The Seaborn, wherever they are found, quickly settle into their new communities but, strikingly, also dream of each other. Even if they have not yet met. Indeed, when a newcomer arrives, the dreams spread across the sea in waves. The Seaborn are quite open about this, and discuss their dreams with anyone who will listen, which is everyone, because who would not want to hear these wonderful, wholesome people speak of their tranquil, familial nocturnal visions?
Yes, this should give you some sense of the sort of setting we’re going for. If the first book was an extrapolated encyclopaedia of the off-kilter eeriness and sense of threat implicit in the British countryside, then GOLD TEETH is near beserk rendering of the terror of the ocean and the maniacs who thrive upon it. Hell, the sea is practically a horror setting by default, and casting into that sensibility for lore and rules is a distinct and horrible pleasure.
Ah yes, the rules of play: once again we’ve been delighting with bending things to reflect the cursed nautical nature of our game. If there’s one thing that is truly rewarding about writing an RPG book it’s making the systems for play support and reflect the setting, and we’ve already had some real fun doing that here. There are therefore some very significant changes from what you might previously have encountered in TEETH, although it overlaps in some ways, too. Just as we previously wanted you to have a palpable sense of trepidatious travel through wilderness provided by the procedures of the game in our invented north of England, so GOLD TEETH is a game of exposure to the formidable challenges of sea travel in a blighted and isolated archipelago. Our rule systems are therefore broadly expanded into LAND and SEA. The LAND rules you will likely already be somewhat familiar with, based as they are on individual playbooks and the adapted FiTD rule set that we used in the previous book, albeit with extensive adjustments for the pirate-y character types and the nature of the pirate’s curse (not forgetting possible redemptions.)
SEA, however, is something different: it is a ruleset for the use of sea-going vessels in exploration and combat. As such we’ve created a system which reflects the way in which a pirate ship is a complex entity in its own right, with its own state of functioning, crew, and potential actions. Any sailing ship is a large, multi-faceted system, capable of doing things and facing situations that are impossible for individual characters. This is what we wanted to explore on GOLD TEETH. If you downloaded the Reaver rules then you saw an early version of what we’re doing with this.

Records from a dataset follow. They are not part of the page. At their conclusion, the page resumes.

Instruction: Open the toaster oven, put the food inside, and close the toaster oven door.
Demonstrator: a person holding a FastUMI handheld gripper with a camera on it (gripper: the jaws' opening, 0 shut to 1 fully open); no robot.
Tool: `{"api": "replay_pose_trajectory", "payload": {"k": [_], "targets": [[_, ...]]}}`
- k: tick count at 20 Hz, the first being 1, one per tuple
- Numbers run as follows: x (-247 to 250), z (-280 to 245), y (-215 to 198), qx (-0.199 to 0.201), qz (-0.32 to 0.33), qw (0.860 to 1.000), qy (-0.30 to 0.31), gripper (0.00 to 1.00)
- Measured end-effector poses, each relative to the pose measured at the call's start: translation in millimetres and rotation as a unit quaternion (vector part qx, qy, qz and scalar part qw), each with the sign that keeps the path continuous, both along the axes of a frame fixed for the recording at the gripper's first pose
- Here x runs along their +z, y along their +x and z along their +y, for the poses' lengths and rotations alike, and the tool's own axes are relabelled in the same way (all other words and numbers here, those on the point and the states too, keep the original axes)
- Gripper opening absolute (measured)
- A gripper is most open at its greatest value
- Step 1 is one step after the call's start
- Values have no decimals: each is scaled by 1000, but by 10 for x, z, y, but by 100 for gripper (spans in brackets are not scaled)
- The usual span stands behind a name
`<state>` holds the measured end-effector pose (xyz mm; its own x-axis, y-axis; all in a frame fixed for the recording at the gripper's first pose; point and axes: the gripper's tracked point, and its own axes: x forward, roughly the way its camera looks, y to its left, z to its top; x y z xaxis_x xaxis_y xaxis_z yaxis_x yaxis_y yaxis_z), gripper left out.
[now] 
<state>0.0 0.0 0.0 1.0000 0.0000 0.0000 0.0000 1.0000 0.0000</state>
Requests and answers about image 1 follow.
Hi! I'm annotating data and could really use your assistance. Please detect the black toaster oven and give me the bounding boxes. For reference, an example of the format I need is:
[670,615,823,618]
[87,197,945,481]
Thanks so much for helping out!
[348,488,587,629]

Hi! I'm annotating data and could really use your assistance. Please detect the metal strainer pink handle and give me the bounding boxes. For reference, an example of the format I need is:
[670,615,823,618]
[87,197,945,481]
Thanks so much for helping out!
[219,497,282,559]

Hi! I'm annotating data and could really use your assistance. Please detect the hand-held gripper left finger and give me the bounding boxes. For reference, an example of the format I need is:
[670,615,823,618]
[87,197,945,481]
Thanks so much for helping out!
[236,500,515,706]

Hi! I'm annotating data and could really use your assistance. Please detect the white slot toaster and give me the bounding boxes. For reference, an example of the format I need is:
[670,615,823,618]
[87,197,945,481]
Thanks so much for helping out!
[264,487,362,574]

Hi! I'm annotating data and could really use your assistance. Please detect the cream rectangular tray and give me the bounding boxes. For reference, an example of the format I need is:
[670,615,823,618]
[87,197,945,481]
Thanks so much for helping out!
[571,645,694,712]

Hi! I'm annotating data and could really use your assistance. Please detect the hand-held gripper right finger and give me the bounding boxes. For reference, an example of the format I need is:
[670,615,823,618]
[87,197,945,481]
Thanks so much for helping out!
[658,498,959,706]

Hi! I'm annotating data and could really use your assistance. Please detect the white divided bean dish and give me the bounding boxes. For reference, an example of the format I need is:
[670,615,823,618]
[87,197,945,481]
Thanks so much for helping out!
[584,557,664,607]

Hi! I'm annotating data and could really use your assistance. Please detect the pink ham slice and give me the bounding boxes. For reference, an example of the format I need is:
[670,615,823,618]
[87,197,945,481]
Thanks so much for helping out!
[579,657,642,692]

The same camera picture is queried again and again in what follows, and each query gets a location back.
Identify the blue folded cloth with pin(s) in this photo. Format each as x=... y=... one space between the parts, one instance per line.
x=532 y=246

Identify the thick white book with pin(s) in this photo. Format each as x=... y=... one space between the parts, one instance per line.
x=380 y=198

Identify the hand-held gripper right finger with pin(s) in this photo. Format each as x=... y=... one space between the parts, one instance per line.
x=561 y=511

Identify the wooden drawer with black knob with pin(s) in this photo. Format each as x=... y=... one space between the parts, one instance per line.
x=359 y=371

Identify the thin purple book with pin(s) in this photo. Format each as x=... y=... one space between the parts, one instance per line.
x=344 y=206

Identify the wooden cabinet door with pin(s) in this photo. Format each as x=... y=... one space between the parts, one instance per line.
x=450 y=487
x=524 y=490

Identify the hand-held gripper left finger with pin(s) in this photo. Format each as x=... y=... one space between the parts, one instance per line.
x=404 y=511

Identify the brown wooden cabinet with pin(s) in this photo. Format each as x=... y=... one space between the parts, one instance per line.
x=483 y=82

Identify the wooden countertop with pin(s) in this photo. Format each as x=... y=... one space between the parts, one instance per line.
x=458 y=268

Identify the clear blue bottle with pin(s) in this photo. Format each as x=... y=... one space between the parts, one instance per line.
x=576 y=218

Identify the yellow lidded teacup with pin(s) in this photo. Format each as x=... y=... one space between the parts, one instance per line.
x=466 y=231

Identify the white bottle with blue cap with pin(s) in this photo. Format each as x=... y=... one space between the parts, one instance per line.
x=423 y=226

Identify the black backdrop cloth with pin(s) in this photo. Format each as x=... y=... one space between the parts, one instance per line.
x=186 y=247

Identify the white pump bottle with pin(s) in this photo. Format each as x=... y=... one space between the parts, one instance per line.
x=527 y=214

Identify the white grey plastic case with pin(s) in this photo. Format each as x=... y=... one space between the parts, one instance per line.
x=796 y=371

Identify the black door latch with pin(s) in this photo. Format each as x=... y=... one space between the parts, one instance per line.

All this adds up to a significantly more ambitious book than anything we’ve tackled before: sea battles, the looming curse of the player-pirates, some of the weirdest locations and creatures we’ve yet conjured, and of course a new cast of grotesque and alarming people to populate that world. It’s tough not to be inspired when you’re starting off with source material such as this, but as weird as reality is, I think we’ve gone the extra mile to make it even weirder. What would a supernatural sea-shanty say if a supernatural sea-shanty could speak? Are sharks people? Can crabs read and write? What if seaweed wanted to help you? What happens when a lighthouse knows things, and wants to use that knowledge to kill you? Would you trust a man you found inside a clam shell? Even if he was really polite? What’s the most horrible thing you could fish from the ocean and still be keen to eat?
In GOLD TEETH you are going to encounter the answers to some of these questions, but also you’ll get to pose many more of your own. We’re pretty excited about it. And we’ll have this book on a Kickstarter near you, quite, quite soon.